The plaintiff in this case, Andrea Vasquez, was hired by the defendant, Empress Ambulance Service, Inc., in July 2013 to work as an EMT. A co-worker of Ms. Vasquez, Tyrell Gray, began making unwanted romantic and sexual advances towards Ms. Vasquez and was consistently rebuffed. The final incident occurred in January 2014, when Mr. Gray sexted Ms. Vasquez an unsolicited “dick pic”. Ms. Vasquez immediately reported this action and started writing a formal complaint.

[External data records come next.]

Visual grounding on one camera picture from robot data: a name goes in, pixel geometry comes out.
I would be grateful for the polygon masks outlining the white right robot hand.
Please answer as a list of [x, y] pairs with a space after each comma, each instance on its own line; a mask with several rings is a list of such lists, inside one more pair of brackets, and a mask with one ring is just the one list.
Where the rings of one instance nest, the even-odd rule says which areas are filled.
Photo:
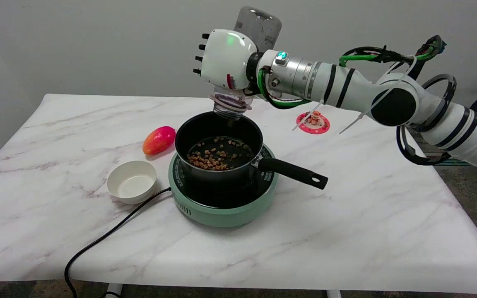
[[244, 90], [252, 82], [250, 68], [252, 57], [257, 55], [257, 45], [246, 35], [227, 29], [214, 29], [202, 34], [204, 44], [198, 46], [202, 56], [193, 69], [202, 80], [216, 87], [229, 90]]

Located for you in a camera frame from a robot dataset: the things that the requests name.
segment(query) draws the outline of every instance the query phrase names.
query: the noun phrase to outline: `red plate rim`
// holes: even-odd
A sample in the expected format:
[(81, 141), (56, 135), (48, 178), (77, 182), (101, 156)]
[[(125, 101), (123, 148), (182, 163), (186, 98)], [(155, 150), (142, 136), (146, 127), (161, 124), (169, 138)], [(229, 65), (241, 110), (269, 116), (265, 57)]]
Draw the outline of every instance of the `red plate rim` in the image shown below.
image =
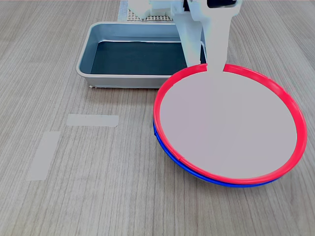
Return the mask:
[(294, 166), (300, 161), (300, 159), (303, 156), (303, 153), (306, 148), (306, 143), (307, 143), (307, 127), (306, 127), (306, 122), (304, 119), (304, 116), (302, 112), (300, 111), (297, 103), (293, 100), (293, 98), (282, 88), (280, 87), (277, 83), (275, 83), (273, 80), (269, 79), (268, 77), (249, 70), (247, 68), (237, 66), (237, 65), (231, 65), (231, 64), (226, 64), (224, 68), (224, 72), (230, 72), (234, 74), (238, 74), (241, 76), (245, 76), (249, 79), (255, 80), (259, 82), (260, 84), (266, 86), (268, 89), (270, 89), (272, 92), (274, 92), (288, 107), (289, 111), (291, 112), (295, 126), (296, 126), (296, 132), (297, 132), (297, 142), (296, 146), (294, 149), (294, 152), (291, 156), (291, 158), (279, 169), (263, 176), (255, 177), (255, 178), (227, 178), (223, 176), (218, 176), (214, 175), (212, 173), (209, 173), (194, 164), (190, 163), (187, 161), (183, 156), (181, 156), (170, 144), (168, 139), (166, 138), (166, 135), (162, 129), (161, 126), (161, 121), (160, 121), (160, 106), (162, 103), (162, 100), (167, 93), (167, 91), (178, 81), (180, 81), (183, 78), (186, 78), (192, 74), (200, 73), (200, 72), (205, 72), (207, 71), (207, 64), (200, 64), (200, 65), (195, 65), (191, 66), (188, 68), (185, 68), (174, 75), (172, 75), (159, 89), (157, 92), (157, 97), (155, 100), (154, 104), (154, 122), (156, 124), (156, 129), (157, 132), (167, 147), (167, 149), (183, 164), (188, 166), (189, 168), (193, 169), (194, 171), (212, 178), (216, 179), (222, 182), (227, 182), (227, 183), (234, 183), (234, 184), (257, 184), (257, 183), (262, 183), (262, 182), (268, 182), (272, 181), (274, 179), (280, 178), (281, 176), (285, 175), (287, 172), (289, 172), (291, 169), (294, 168)]

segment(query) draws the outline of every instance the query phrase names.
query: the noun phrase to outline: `silver tray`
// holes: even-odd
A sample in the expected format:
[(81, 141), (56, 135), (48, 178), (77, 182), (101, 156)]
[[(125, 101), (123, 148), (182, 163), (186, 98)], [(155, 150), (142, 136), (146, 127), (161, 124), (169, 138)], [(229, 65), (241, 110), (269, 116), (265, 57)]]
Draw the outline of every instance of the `silver tray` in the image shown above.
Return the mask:
[[(201, 42), (205, 63), (203, 35)], [(158, 89), (185, 67), (174, 23), (99, 22), (88, 31), (76, 70), (95, 88)]]

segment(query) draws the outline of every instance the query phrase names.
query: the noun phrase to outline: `wire rack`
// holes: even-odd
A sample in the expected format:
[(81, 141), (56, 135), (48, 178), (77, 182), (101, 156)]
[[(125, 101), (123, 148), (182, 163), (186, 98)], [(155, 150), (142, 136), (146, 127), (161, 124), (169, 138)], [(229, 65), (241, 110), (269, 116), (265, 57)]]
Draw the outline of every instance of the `wire rack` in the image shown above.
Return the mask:
[(128, 9), (128, 21), (173, 21), (172, 18), (168, 16), (148, 16), (146, 19), (141, 20), (132, 11)]

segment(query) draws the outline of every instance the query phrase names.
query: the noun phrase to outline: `table surface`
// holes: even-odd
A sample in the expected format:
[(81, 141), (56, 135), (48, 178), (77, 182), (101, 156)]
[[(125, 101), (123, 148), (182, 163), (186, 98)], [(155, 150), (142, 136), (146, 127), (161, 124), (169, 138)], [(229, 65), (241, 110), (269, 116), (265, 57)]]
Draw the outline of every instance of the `table surface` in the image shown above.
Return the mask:
[[(303, 159), (269, 185), (232, 189), (174, 164), (152, 128), (156, 90), (93, 89), (75, 66), (89, 26), (119, 1), (0, 1), (1, 236), (312, 236), (315, 232), (315, 1), (245, 1), (228, 63), (265, 74), (308, 125)], [(68, 114), (119, 115), (112, 127)], [(60, 131), (46, 180), (26, 181), (45, 131)]]

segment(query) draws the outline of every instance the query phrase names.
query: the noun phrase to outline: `tape mark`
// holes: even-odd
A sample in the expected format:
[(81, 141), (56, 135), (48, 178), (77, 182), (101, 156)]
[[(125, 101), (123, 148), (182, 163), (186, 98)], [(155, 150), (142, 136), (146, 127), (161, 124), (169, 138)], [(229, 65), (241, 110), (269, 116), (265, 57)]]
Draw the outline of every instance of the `tape mark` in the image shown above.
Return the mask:
[(40, 140), (26, 180), (45, 180), (54, 157), (60, 132), (45, 132)]
[(108, 115), (76, 115), (69, 114), (68, 126), (105, 126), (116, 127), (119, 122), (119, 116)]
[(120, 1), (117, 21), (124, 22), (128, 18), (128, 1)]

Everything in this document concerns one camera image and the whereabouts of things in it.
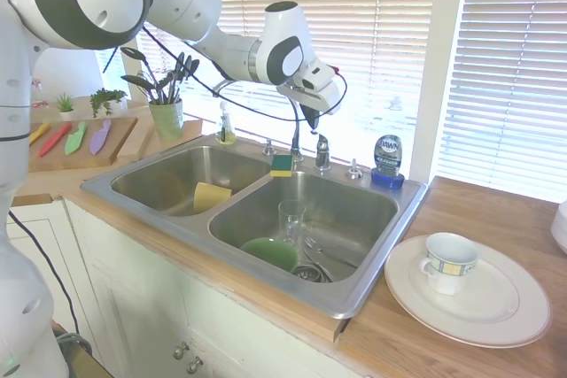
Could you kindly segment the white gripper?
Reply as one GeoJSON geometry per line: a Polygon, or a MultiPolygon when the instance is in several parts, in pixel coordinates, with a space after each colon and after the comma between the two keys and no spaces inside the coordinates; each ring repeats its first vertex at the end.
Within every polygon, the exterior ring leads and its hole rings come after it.
{"type": "Polygon", "coordinates": [[[317,129],[319,125],[319,112],[334,114],[340,109],[341,95],[334,81],[321,90],[284,84],[278,87],[278,92],[302,105],[305,120],[312,129],[317,129]]]}

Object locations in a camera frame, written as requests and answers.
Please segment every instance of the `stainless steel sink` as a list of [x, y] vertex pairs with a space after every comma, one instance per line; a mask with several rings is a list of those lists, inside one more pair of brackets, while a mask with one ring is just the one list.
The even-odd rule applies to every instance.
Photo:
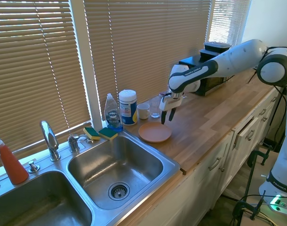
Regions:
[[171, 178], [180, 166], [128, 132], [112, 141], [79, 140], [61, 159], [14, 186], [0, 178], [0, 226], [117, 225]]
[[91, 222], [89, 207], [57, 171], [0, 196], [0, 226], [89, 226]]
[[98, 207], [110, 210], [151, 183], [163, 165], [139, 144], [121, 136], [75, 157], [68, 170]]

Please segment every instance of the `drain strainer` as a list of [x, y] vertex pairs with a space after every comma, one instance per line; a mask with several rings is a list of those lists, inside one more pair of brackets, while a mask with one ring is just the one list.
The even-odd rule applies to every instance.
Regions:
[[128, 196], [130, 192], [129, 186], [124, 182], [118, 182], [113, 184], [108, 191], [108, 195], [113, 200], [119, 201]]

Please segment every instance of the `glass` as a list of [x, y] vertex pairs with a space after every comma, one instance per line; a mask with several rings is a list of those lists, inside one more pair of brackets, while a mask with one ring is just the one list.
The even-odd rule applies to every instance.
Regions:
[[162, 96], [158, 95], [150, 100], [150, 112], [152, 118], [159, 118], [159, 104]]

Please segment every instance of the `faucet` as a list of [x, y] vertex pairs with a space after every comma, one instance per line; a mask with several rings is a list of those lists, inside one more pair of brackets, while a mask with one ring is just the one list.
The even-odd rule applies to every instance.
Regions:
[[87, 138], [87, 143], [89, 144], [89, 142], [93, 142], [92, 140], [89, 140], [89, 138], [85, 135], [70, 135], [68, 137], [68, 145], [69, 145], [69, 149], [71, 152], [78, 152], [80, 150], [79, 145], [78, 145], [78, 139], [80, 139], [81, 137], [85, 137]]
[[57, 161], [61, 158], [61, 156], [58, 153], [58, 141], [56, 139], [56, 136], [53, 132], [53, 130], [51, 129], [51, 127], [49, 126], [47, 121], [41, 121], [40, 122], [40, 127], [41, 130], [43, 132], [43, 136], [45, 139], [45, 142], [48, 146], [49, 149], [49, 153], [50, 153], [50, 160], [51, 161]]

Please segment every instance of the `cabinet handle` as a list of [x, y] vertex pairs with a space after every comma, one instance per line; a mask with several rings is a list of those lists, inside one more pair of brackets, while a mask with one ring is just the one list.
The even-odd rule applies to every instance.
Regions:
[[216, 166], [219, 165], [220, 161], [221, 161], [221, 158], [217, 157], [217, 159], [215, 160], [214, 165], [208, 167], [209, 171], [212, 171], [214, 168], [216, 168]]
[[260, 113], [260, 115], [263, 115], [263, 114], [265, 114], [266, 113], [266, 108], [264, 108], [263, 110], [262, 110], [262, 112]]
[[255, 130], [253, 129], [252, 131], [249, 132], [249, 134], [246, 136], [247, 140], [250, 141], [251, 137], [254, 135]]
[[277, 97], [274, 97], [274, 98], [271, 100], [271, 102], [274, 102], [274, 101], [276, 101], [276, 98], [277, 98]]

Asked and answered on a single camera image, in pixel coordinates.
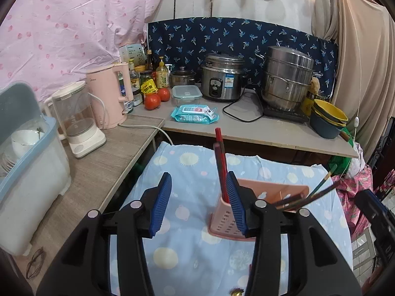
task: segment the teal package
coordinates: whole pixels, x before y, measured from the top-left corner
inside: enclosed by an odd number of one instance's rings
[[[203,123],[208,125],[220,118],[216,114],[216,111],[217,108],[210,109],[206,105],[181,105],[174,108],[170,116],[178,122]]]

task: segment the tomato
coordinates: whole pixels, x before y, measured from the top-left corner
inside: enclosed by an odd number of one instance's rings
[[[160,98],[157,94],[149,93],[145,95],[144,107],[147,110],[154,110],[160,106]]]
[[[158,90],[158,95],[162,101],[169,101],[170,99],[170,91],[167,88],[160,88]]]

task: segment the rice cooker
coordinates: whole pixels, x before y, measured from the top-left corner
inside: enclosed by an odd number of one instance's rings
[[[233,101],[240,97],[244,60],[228,54],[210,53],[202,66],[201,92],[206,98]]]

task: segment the small saucepan
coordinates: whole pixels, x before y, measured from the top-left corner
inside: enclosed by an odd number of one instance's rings
[[[180,67],[180,70],[170,74],[170,87],[193,85],[195,84],[195,75],[196,73],[194,71]]]

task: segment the green chopstick
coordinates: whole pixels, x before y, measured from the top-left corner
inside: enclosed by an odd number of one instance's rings
[[[314,195],[317,192],[317,190],[321,188],[323,183],[328,180],[328,178],[332,175],[332,173],[336,170],[336,168],[337,168],[337,164],[334,164],[332,166],[332,168],[328,171],[326,176],[323,178],[323,180],[320,181],[320,183],[317,185],[317,187],[315,187],[314,190],[307,197],[310,197],[311,195]]]

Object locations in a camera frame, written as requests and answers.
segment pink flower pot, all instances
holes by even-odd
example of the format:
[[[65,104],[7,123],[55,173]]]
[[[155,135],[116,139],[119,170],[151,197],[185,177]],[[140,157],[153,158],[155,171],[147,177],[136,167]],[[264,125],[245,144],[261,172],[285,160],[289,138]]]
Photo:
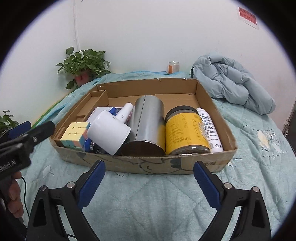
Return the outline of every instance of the pink flower pot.
[[[74,76],[74,78],[76,80],[78,87],[80,87],[89,82],[89,71],[83,71],[80,75]]]

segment white wall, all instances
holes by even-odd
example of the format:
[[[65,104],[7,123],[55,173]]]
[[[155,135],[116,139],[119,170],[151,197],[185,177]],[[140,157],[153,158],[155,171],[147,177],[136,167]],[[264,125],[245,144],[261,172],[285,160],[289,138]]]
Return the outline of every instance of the white wall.
[[[69,93],[55,65],[67,48],[76,47],[73,10],[73,0],[53,5],[15,43],[0,73],[0,112],[10,110],[15,120],[33,123]]]
[[[35,121],[65,96],[67,83],[55,64],[70,46],[105,50],[115,73],[165,71],[172,60],[189,73],[200,55],[218,51],[243,64],[271,94],[277,107],[270,116],[282,129],[295,102],[294,70],[260,21],[257,30],[238,20],[237,6],[230,0],[61,1],[11,51],[0,73],[0,111]]]
[[[230,0],[75,1],[78,45],[105,50],[111,71],[165,71],[179,61],[190,73],[210,51],[238,60],[275,99],[270,116],[282,129],[294,106],[294,70],[269,30],[237,17]]]

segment white cylindrical device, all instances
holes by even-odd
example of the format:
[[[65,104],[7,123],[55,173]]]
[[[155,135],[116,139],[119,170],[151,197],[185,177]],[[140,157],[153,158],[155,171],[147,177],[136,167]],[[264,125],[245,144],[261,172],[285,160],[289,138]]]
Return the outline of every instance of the white cylindrical device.
[[[121,123],[125,123],[132,110],[133,110],[133,104],[126,103],[115,117],[119,119]]]
[[[216,131],[216,128],[214,126],[214,123],[212,122],[212,119],[209,113],[199,107],[196,110],[202,120],[202,125],[205,130],[205,136],[209,142],[211,152],[224,151],[220,138],[218,136],[218,133]]]
[[[108,111],[102,111],[87,130],[87,137],[110,155],[114,155],[131,129]]]

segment plastic jar with yellow label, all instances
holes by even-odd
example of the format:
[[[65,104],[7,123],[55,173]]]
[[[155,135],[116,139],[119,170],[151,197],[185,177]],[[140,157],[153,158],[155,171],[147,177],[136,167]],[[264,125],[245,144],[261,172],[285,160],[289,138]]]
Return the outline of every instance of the plastic jar with yellow label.
[[[196,109],[181,105],[167,113],[165,117],[165,149],[167,155],[210,152],[202,121]]]

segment black lid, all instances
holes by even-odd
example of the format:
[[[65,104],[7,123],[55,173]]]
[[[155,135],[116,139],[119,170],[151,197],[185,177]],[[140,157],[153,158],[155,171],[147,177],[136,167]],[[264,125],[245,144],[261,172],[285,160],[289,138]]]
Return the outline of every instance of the black lid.
[[[165,123],[167,122],[167,119],[168,117],[173,114],[174,112],[178,111],[178,110],[192,110],[194,111],[195,113],[198,114],[197,110],[194,109],[193,107],[191,106],[188,106],[188,105],[180,105],[180,106],[177,106],[177,107],[174,107],[173,109],[171,109],[165,116]]]

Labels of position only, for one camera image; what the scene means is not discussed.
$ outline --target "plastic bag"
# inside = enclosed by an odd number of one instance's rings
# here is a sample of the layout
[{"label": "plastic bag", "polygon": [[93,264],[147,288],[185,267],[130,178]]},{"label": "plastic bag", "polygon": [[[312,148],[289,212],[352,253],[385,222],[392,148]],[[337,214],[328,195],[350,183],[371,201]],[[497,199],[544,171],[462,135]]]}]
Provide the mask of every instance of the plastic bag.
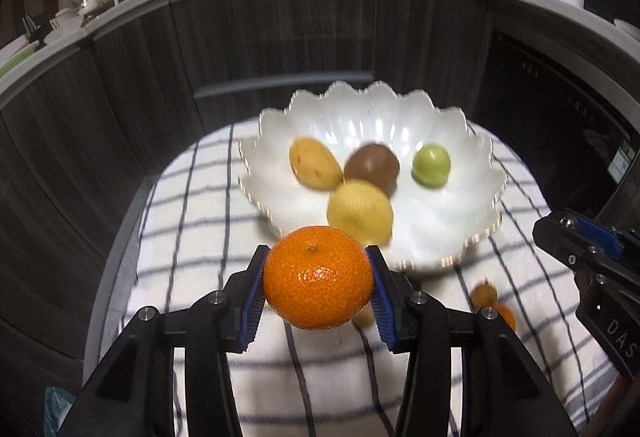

Mr. Gray became aware of this complaint and allegedly determined that the best course of action was to lie his way out of it. First, he asked another coworker to lie for him, which the coworker refused to do. Then, he allegedly falsified text and picture messages on his phone by making it appear that texts and pictures from another woman were actually from Vasquez. He then printed them out and brought them to management. Management refused to look at Ms. Vasquez’s phone or evidence and immediately fired her based on the false evidence submitted by Mr. Gray despite Ms. Vasquez’s repeated protests that the messages were fake and offers to show her phone and what had actually occurred.
Vasquez brought suit under Title VII and the New York State Human Rights Law. The District Court held that the retaliatory animus of Mr. Gray could not be attributed to Empress, and therefore Empress was not liable for the retaliation. Vasquez appealed to the Second Circuit Court of Appeals.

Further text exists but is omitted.